I know it depends on the area of the country, but I don't imagine any hospital is starting anyone at 14 dollars an hour. I work in a medium sized city (not on either coasts) and they start new grads out at 21 dollars an hour base pay. There is also shift/weekend differential.
I too see no problem with the poster asking about money. It IS a motivator but I would doubt it is their only motivator.
good luck on your schooling and future career! And welcome to allnurses.com
I will tell you that your fixation with pay is a little distasteful to me, but it is a legitmate question.
Only an imbecile wouldn't be concerned about what kind of pay to expect once they get out of school. It is a job. A job above all is for money.
I know that if I didn't have an idea about what kind of pay I will get upon graduation, I would be stressing alot more about my school loans. I look at the expense of school as an investment, and making an investment with no knowledge of the return on that investment is idiotic. Plus the knowledge that I will be making good money in a couple years, helps me deal with how piss broke I am while I am in school. I can see the light at the end of the tunnel you could say. It helps motivate me.
Thunderwolf, MSN, RN
Antelope, be nicey, nicey. Don't slam MollyJ when she expressed an honest opinion.
Only an imbecile
As a seasoned nurse of 19 years, I find it a little distasteful that "bucks" are the only incentive for some to come into the field. My experience with this type of nurse...is burn out and dissatisfaction. Believe me, the "bucks" are not everything. But, that is MY honest opinion.
know it depends on the area of the country, but I don't imagine any hospital is starting anyone at 14 dollars an hour. I work in a medium sized city (not on either coasts) and they start new grads out at 21 dollars an hour base pay.
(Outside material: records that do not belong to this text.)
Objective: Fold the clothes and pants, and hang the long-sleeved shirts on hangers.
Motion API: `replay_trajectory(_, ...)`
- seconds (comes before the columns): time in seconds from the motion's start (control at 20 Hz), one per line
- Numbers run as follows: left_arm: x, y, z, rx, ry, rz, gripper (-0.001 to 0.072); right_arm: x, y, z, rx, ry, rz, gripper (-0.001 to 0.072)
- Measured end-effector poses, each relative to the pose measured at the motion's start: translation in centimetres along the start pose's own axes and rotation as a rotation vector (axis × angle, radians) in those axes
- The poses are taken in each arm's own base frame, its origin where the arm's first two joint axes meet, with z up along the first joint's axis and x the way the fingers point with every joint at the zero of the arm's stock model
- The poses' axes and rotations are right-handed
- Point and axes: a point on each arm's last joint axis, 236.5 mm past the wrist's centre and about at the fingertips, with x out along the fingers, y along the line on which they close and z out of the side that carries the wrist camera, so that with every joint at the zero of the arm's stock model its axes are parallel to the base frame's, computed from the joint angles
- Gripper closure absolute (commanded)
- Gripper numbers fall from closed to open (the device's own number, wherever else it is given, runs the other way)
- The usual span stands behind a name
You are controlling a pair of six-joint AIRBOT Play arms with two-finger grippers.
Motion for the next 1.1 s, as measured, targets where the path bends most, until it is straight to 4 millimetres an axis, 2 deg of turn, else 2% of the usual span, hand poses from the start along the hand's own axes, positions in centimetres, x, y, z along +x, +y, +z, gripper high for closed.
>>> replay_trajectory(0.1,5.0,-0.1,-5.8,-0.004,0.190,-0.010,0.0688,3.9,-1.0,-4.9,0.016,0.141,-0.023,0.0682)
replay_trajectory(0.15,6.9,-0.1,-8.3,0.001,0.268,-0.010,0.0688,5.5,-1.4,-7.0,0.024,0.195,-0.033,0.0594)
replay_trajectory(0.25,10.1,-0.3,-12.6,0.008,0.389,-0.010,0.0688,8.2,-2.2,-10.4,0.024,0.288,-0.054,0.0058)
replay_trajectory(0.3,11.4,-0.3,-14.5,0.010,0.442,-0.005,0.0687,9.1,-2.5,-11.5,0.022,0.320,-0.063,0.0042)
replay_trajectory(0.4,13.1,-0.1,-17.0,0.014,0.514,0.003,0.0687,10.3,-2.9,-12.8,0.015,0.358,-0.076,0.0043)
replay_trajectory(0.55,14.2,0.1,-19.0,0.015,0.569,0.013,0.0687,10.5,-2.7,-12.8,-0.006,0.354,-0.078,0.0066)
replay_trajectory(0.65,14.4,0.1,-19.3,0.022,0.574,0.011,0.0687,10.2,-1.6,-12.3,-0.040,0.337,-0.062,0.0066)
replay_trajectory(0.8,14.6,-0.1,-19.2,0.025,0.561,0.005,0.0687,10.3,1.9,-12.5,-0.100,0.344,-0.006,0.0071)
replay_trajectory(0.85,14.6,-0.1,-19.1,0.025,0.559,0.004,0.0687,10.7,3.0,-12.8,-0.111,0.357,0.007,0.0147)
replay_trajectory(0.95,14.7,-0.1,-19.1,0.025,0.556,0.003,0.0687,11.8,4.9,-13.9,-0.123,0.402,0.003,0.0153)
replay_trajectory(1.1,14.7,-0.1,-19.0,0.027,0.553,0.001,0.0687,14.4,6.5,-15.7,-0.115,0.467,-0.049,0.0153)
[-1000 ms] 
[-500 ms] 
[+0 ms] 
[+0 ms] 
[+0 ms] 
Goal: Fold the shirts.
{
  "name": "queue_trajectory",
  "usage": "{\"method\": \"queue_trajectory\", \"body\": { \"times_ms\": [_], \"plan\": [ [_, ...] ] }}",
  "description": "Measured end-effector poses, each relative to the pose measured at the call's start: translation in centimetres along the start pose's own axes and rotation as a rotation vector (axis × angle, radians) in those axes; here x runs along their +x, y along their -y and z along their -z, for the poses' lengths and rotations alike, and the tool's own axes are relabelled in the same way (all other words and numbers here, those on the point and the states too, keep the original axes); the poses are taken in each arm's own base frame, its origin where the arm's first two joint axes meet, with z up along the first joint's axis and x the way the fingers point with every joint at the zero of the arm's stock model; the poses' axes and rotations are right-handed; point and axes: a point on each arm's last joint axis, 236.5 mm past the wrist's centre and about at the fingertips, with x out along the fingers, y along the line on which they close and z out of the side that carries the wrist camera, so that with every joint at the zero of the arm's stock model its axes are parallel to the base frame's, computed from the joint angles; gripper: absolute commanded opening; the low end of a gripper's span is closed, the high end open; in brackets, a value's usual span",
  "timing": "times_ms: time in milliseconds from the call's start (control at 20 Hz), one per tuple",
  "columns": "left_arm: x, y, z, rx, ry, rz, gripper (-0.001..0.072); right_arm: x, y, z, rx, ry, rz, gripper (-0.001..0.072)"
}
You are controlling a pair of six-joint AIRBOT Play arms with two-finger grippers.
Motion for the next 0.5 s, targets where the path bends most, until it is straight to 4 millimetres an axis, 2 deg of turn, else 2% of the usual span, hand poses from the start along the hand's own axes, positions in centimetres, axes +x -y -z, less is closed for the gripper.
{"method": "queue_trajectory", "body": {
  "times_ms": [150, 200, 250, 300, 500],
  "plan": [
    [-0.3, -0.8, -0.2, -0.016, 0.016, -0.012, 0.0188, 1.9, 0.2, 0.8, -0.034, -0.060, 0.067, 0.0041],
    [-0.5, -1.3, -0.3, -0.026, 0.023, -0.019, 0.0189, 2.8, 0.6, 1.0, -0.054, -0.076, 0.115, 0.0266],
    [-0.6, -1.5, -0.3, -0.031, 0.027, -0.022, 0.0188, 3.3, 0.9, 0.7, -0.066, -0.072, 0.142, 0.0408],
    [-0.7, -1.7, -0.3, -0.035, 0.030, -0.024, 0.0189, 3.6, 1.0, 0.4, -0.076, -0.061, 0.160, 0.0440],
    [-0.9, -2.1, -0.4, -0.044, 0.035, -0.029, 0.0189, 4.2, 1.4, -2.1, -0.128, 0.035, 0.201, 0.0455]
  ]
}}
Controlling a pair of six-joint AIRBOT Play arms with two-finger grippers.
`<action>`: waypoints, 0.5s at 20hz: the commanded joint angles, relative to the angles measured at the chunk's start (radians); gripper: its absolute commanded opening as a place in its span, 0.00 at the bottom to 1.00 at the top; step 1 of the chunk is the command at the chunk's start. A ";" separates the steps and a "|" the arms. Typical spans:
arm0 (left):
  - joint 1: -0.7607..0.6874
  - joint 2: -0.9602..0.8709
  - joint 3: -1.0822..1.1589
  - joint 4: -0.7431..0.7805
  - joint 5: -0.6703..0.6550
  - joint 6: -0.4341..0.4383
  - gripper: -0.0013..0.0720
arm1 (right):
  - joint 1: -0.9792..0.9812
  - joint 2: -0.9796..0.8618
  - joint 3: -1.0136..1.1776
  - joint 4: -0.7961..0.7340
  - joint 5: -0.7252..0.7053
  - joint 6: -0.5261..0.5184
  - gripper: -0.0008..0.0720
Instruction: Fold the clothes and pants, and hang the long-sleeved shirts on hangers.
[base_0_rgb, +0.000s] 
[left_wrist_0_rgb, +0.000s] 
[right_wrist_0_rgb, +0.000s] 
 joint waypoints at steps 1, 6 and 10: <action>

There is also shift/weekend differential.
The original question was asked like five years ago so pay may have been that back then (14.00 --- goodness) anyway
Only an imbecile wouldn't be concerned about what kind of pay to expect once they get out of school. It is a job. A job above all is for money. I know that if I didn't have an idea about what kind of pay I will get upon graduation, I would be stressing alot more about my school loans. I look at the expense of school as an investment, and making an investment with no knowledge of the return on that investment is idiotic. Plus the knowledge that I will be making good money in a couple years, helps me deal with how piss broke I am while I am in school. I can see the light at the end of the tunnel you could say. It helps motivate me.
I totally agree with you. NO ONE I know of is going into nursing strictly for the money but it sure is nice to be able to do something to help people AND make a living at it. I will go out on a limb and say that no one working as a nurse here is working 40 hours a week and then giving the money back. And what about the hospital CEO's? They make an average of $250,000 per year and they are in the healthcare field also. They get compensated for their work. I don't understand how someone can look at all of the actual greed on TV lately and then get upset when someone who wants to help people wants to make a living doing it. And don't forget about the United Way CEO that makes $500,000 per year plus benefits. It was a fair question to ask about compensation.